The Illinois Supreme Court has repeatedly found that geographic and temporal restrictions on a physician’s ability to practice medicine are reasonable. See Canfield v. Spear, 44 Ill.2d 49 (1969) (3–year prohibition from practicing all medicine within the City of Rockford and surrounding radius of 25 miles); Cockerill v. Wilson, 51 Ill.2d 179 (1971) (5–year prohibition of practicing medicine in a 20–mile area); Bauer v. Sawyer, 8 Ill.2d 351 (1956) (5–year prohibition on practicing medicine within a 25–mile radius of Kankakee); Storer v. Brock, 351 Ill. 643 (1933) (unlimited time prohibition from practicing medicine in the entire City of Chicago). Illinois appellate courts have applied a bright-line rule that employment of less than two years does not constitute adequate consideration for a non-compete agreement. See Fifield v.

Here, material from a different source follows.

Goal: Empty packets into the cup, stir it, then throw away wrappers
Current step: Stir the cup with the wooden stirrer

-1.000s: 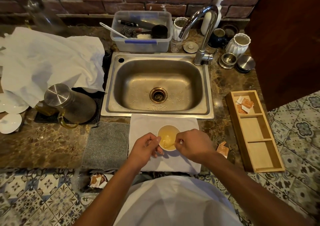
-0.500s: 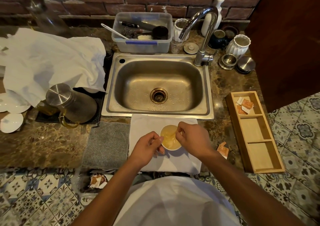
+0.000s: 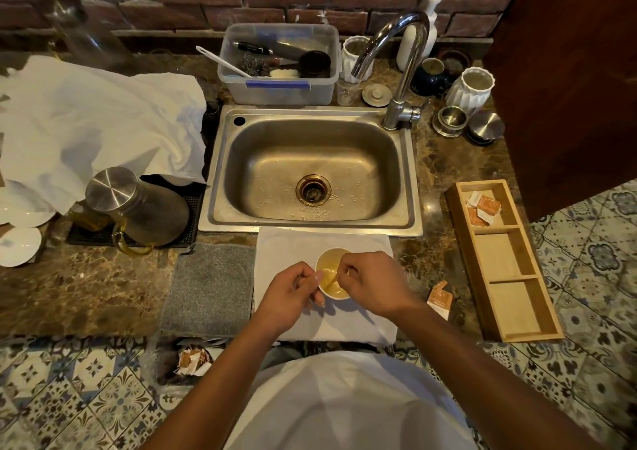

Premier Dealer Services, Inc., 2013 IL App (1st) 120327.

Conversely, federal courts have summarily rejected this bright-line rule in favor of examining the totality of the circumstances. Federal courts have instead adopted the fact-specific approach. The Northern District of Illinois in LKQ Corp. v. Thrasher, 785 F.Supp.2d 737, 744 (N.D. Ill. 2011) specifically noted that “[w]ithout a stronger foundation in law and logic, the Court cannot mechanically apply a bright-line test that, in certain situations, may have pernicious consequences. The more prudent course of action is to take the more fact specific approach that some Illinois courts have suggested.”

Federal courts typically consider the length of employment in conjunction with the terms on which an employee left their employment. Federal courts have found adequate consideration where an employee has been employed for less than two years and voluntarily resigned from their position. The Northern District of Illinois in Montel Aetnastak, Inc. v. Miessen, 998 F.Supp.2d 694, 715 (N.D. Ill. 2014) found that 15 months of employment, coupled with a voluntary resignation, was enough for the court to conclude that the employee was provided with a “substantial period” of employment and that the agreement was supported by adequate consideration. Id. at 716.

The Northern District of Illinois has considered other factors aside from length of employment, such as compensation, including raises and bonuses, and the terms of an employee’s termination in deciding whether there is adequate consideration. R.J. O’Brien & Associates., LLC v. Williamson, 2016 WL 930628-U, at *3 (N.D. Ill. 2016) (citing  Montel, 998 F.Supp.2d at 716); Bankers Life, 2015 WL 515965 at *3. Benefits provided to a physician, such as assistance in obtaining credentials and payment of credentialing fees, are considered when assessing whether there is adequate consideration to support a restrictive covenant. Prairie Rheumatology Associates, S.C. v. Francis, 2014 IL App (3d) 140338 (2014).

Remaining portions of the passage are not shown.